PROMPT:
Everything in the listing below from the line containing "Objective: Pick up" through the line containing "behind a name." must be repeated exactly; the remaining lines are not wanted.
━━━━
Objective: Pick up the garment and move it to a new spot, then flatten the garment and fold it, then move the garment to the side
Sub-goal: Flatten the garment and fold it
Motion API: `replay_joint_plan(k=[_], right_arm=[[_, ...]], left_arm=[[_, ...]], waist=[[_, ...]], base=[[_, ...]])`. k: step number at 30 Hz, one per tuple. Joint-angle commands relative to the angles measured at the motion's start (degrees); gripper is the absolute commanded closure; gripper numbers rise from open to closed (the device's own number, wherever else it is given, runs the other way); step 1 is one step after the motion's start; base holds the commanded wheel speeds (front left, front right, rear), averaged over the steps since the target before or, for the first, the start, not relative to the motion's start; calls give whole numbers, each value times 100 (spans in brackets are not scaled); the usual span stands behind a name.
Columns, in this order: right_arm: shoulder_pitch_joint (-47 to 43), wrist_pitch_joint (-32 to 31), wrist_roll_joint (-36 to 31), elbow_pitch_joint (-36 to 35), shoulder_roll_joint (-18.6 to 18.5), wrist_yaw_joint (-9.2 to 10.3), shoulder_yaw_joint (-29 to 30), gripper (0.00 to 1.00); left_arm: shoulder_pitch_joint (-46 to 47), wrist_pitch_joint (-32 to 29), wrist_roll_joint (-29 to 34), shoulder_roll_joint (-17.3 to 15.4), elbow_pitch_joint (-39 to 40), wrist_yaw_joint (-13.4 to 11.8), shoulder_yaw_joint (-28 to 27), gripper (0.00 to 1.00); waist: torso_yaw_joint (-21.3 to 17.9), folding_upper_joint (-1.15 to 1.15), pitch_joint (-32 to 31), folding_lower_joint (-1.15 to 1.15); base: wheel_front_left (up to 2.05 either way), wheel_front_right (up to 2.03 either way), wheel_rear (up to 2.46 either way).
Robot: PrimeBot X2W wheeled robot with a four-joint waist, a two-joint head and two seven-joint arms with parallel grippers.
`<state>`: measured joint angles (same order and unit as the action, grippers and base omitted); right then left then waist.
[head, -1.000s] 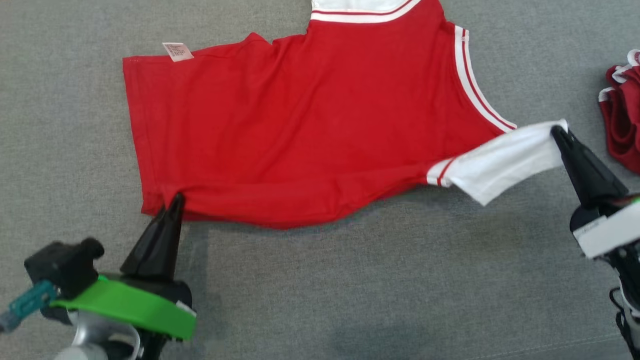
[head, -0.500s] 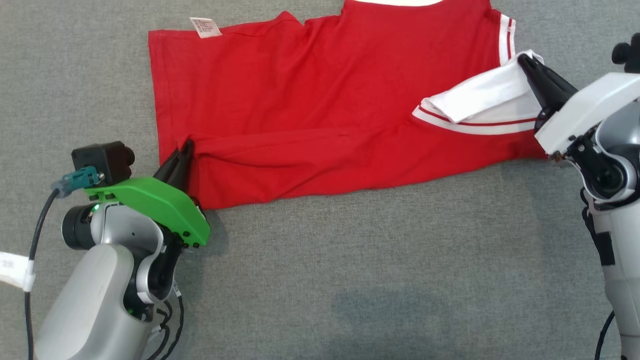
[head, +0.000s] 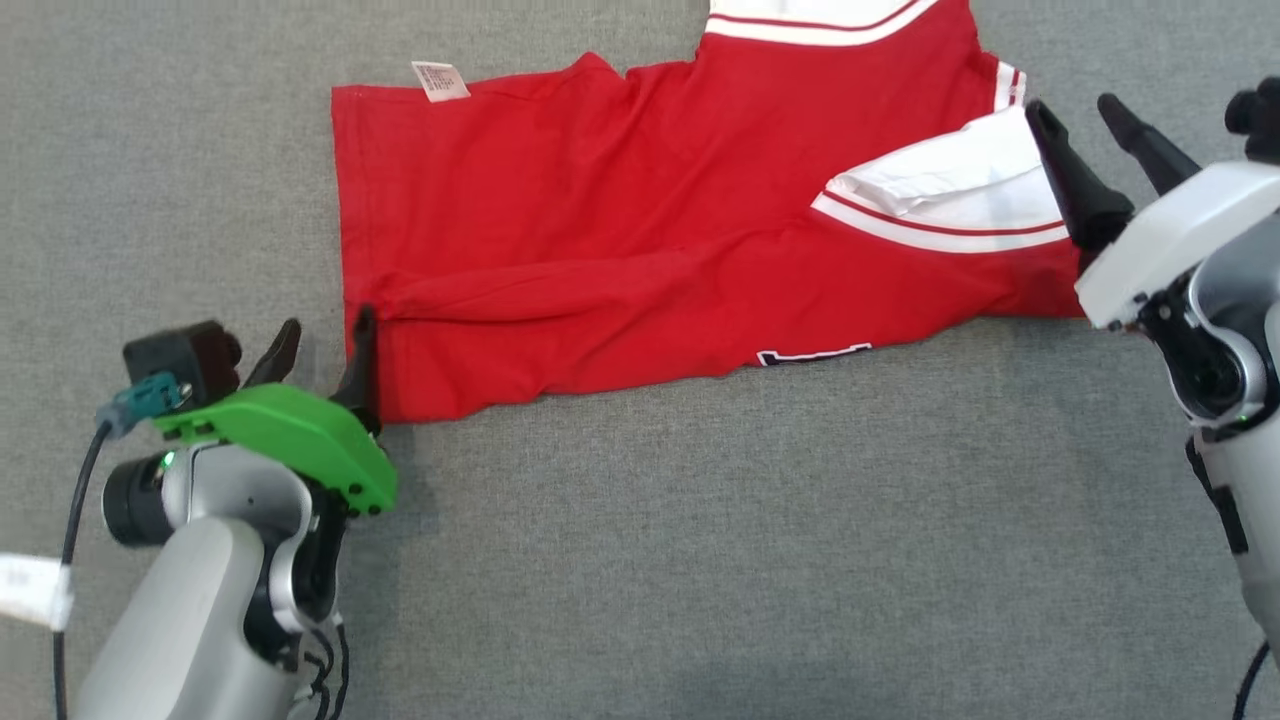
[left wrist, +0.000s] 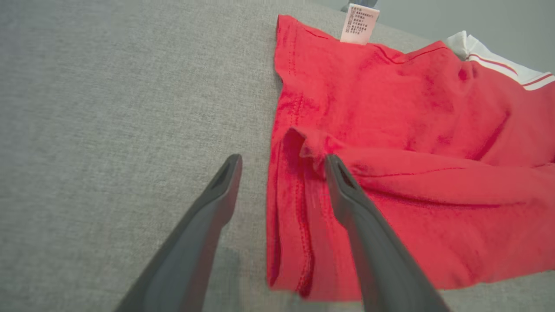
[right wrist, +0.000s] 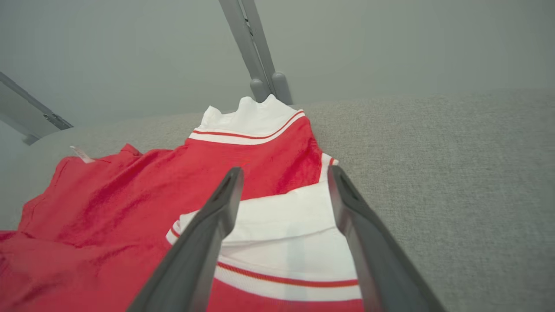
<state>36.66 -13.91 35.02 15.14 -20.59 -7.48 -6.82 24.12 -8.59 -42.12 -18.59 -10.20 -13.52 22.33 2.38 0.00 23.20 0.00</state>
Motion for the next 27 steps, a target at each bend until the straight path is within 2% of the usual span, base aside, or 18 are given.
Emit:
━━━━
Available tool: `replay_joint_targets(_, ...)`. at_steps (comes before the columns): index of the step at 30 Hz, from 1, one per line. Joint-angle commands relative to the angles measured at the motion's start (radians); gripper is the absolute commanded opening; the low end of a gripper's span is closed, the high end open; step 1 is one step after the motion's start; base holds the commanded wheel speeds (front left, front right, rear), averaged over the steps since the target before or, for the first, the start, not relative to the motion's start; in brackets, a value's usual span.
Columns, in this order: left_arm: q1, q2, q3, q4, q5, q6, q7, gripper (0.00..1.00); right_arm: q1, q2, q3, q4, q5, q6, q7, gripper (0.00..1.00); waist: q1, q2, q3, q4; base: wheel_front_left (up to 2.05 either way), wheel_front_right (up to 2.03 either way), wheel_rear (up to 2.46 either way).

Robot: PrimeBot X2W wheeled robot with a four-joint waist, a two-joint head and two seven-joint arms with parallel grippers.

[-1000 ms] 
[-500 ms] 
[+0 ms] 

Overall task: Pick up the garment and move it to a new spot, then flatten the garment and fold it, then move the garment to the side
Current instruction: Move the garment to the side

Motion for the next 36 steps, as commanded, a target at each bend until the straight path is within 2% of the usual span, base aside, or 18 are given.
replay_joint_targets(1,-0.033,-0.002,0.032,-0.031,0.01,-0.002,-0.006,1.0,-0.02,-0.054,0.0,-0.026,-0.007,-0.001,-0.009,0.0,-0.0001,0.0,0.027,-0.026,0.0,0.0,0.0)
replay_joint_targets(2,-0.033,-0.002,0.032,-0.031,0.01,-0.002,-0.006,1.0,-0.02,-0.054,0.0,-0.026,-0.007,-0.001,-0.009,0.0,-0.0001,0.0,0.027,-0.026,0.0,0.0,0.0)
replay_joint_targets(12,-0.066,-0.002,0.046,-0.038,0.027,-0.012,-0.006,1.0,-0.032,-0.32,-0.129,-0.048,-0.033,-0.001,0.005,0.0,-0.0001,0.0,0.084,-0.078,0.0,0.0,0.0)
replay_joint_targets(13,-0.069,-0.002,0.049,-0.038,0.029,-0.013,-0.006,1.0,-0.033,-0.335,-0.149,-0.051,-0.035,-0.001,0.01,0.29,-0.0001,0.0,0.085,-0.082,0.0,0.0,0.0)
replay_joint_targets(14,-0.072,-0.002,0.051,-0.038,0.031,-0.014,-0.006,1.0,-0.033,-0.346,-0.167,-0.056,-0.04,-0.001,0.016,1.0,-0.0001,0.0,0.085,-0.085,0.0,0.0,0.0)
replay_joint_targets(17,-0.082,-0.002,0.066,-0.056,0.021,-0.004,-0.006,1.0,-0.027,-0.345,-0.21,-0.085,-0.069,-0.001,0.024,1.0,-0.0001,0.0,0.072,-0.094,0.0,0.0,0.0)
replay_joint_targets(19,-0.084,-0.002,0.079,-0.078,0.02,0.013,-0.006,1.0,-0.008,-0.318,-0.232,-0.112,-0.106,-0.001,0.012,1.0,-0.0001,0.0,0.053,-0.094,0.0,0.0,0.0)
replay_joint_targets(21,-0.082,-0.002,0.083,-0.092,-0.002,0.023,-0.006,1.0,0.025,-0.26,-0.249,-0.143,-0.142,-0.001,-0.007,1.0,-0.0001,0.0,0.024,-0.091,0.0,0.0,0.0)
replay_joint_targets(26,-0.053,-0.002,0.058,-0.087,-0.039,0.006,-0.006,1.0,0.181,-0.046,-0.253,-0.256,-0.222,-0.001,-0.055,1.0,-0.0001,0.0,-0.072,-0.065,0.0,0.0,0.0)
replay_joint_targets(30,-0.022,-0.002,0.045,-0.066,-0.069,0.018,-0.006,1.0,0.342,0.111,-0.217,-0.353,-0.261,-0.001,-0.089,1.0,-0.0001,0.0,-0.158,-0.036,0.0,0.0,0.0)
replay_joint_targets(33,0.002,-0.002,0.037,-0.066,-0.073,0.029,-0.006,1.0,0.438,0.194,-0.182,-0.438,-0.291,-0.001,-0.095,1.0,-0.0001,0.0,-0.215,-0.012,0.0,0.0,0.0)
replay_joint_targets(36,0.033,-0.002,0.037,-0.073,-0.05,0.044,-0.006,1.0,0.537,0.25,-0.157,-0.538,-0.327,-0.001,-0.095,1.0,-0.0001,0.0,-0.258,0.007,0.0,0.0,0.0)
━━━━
ANSWER SPACE:
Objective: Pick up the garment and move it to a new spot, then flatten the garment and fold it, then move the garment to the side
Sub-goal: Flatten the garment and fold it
Motion API: `replay_joint_plan(k=[_], right_arm=[[_, ...]], left_arm=[[_, ...]], waist=[[_, ...]], base=[[_, ...]])`. k: step number at 30 Hz, one per tuple. Joint-angle commands relative to the angles measured at the motion's start (degrees); gripper is the absolute commanded closure; gripper numbers rise from open to closed (the device's own number, wherever else it is given, runs the other way); step 1 is one step after the motion's start; base holds the commanded wheel speeds (front left, front right, rear), averaged over the steps since the target before or, for the first, the start, not relative to the motion's start; calls give whole numbers, each value times 100 (spans in brackets are not scaled); the usual span stands behind a name.

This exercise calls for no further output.